I am on the self-improvement plan to prepare my heart and head (and I suppose body too) for the coming six weeks or so of final edits on my new book (or at least I hope they will be final...) I did the January no wine thing, and now I'm practicing a daily meditation with Sharon Salzburg (It's not just the two of us or anything, and while she kindly blurbed Find the Good and her quote is on the cover, we have never met. We've never actually corresponded. She is sending a big group email with the guided meditation in it.)
So, this morning, after my mindful meditation (Day 5, which seems like a milestone to me) I climbed on the bike and pedaled while listening to the news and then decided to text my daughter in Dutch Harbor, but kept sliding on new bike shorts and almost wrecking. Could I break my collarbone while falling off an absolutely rock-solid stationary bike? I know, there is a lesson here. Which I ignored. I kept writing and slinking forward and hitching back and needed to drop a hand on the bike stem every few words.
But what I managed to tell her, is what I want to tell you now, too is this. First, she is the principal of the elementary school out there, and sent me a link to a radio show on special needs children and services available in Unalaska, and I had listened, and so told her that I loved when she said that everyone can help children and improve communities by the example we set with words, actions, and by the choice we make, especially when children are present, to be kind, generous, and helpful to each other. (And I would add maybe even when no one is watching. When I'm babysitting for my daughters' kids I pretend that their parents can see us on a hidden camera. Also, I'm taking the ferry to Juneau today for a week with the red-headed grandchildren so you may not hear from me for a week.)
My daughter's words also matched up so neatly with the mediation challenge, and of all crazy-good things, the message on a bench that Pizza Joe built that I see on the Chilkat Center porch when I go to yoga , church , or to do a radio show at KHNS. Last week I passed it four times. The words Joe carved on it are: "You are better than you think you are." That speaks to me in the same way the mediation leader did this morning . Sharon said to listen to the voice in my head when my concentration lags , like when I can't seem to follow the whole,breath, peace, love thing -- when I start wondering what's for dinner or how's the dog's cut paw-- How do I speak to myself?
She asked if I was kind? Forgiving? She wanted to know if I am as nice to myself as I would be to someone else who was fumbling a simple task.
But maybe I can become better than I think I am, at this and everything, and what is the harm in trying?
I'm certainly not as brave about self-love as a way to love the world and make some sort of peace with it all as Marnie and Melina and Sarana --the yoga teachers in my life, are. And now Sharon too, whose voice is 100% New Yorky and zero New Agey. She sounds like my old second grade teacher.
All of these teachers are (and were) so positively kind and open-minded without a hint of irony or apology -- they are all in: body, soul, and mind, for good thoughts. For kindness.

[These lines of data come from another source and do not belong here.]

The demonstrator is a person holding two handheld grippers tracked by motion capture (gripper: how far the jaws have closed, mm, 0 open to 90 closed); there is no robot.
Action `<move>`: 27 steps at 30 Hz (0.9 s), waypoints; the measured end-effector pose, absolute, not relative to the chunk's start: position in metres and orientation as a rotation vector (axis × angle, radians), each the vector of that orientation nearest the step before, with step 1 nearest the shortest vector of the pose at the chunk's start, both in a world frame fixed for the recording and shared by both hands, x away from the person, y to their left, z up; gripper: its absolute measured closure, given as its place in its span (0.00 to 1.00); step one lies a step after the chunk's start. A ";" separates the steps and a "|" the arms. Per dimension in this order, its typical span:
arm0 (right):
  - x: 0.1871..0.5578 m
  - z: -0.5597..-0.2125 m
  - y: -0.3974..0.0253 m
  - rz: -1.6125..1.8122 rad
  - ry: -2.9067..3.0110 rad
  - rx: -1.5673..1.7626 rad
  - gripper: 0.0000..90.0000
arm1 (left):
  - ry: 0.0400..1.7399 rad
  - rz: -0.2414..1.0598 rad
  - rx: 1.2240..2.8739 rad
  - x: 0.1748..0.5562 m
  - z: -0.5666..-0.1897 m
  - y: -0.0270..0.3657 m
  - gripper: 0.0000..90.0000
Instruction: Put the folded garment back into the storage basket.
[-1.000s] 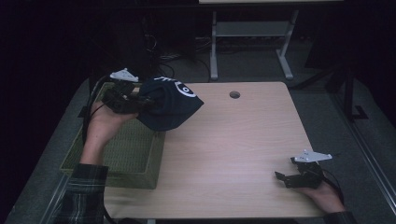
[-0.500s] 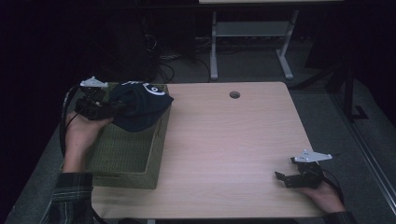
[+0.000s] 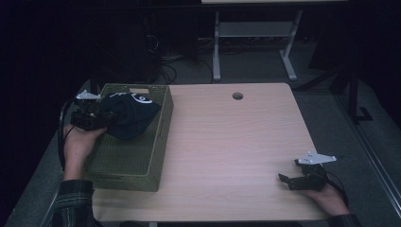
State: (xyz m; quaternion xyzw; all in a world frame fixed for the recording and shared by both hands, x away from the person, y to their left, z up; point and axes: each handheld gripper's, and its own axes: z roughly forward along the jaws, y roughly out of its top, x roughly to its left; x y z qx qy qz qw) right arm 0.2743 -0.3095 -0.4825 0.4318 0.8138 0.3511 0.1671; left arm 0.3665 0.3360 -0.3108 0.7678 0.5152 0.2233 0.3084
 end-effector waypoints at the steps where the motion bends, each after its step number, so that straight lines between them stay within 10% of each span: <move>1: 0.274 -0.482 -0.309 0.999 2.316 1.229 0.11 | 1.362 0.590 2.030 0.366 -0.311 0.336 0.81; 27: 0.274 -0.482 -0.309 0.998 2.310 1.240 0.11 | 1.487 0.464 2.076 0.381 -0.386 0.346 0.79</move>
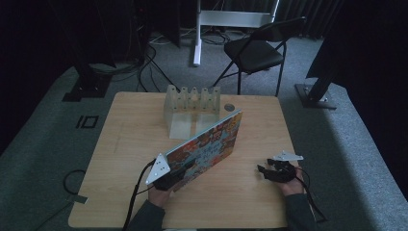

Here's another not so weird coincidence. Yesterday I was reading a daily affirmation from Bishop Steve Charleston, formerly of Alaska, and in it he wrote that all life begins with the breath of the holy spirit, so breathing is prayer, and connecting to our own breath is to touch the divine in us. And then, and honestly, is someone trying to send me a sign?-- In the pool, Ike, a retired trooper who swims in the lane next to me, said that he had a rosary for me that the Catholic priest brought back from Jerusalem, there were plenty to share, he said, and thought of me, because it's olive wood and string, no metal, so I can go through customs with it. I do like to fly with a rosary.
When I told my elderly and very practical neighbor about all of this, or most of it anyway, and especially about how being kind to yourself can make you happy, and everyone else you care about a little happier too, and how maybe she should try breathing in and out for five minutes or so into her shaking hand or sore back with love for herself and her aging body, and that she may find she even feels better......
She snorted and said that was stupidest thing she's ever heard.
And then she laughed, and I laughed, and I ask you-- who is to say the spirit didn't move us toward happiness, kindness, and understanding?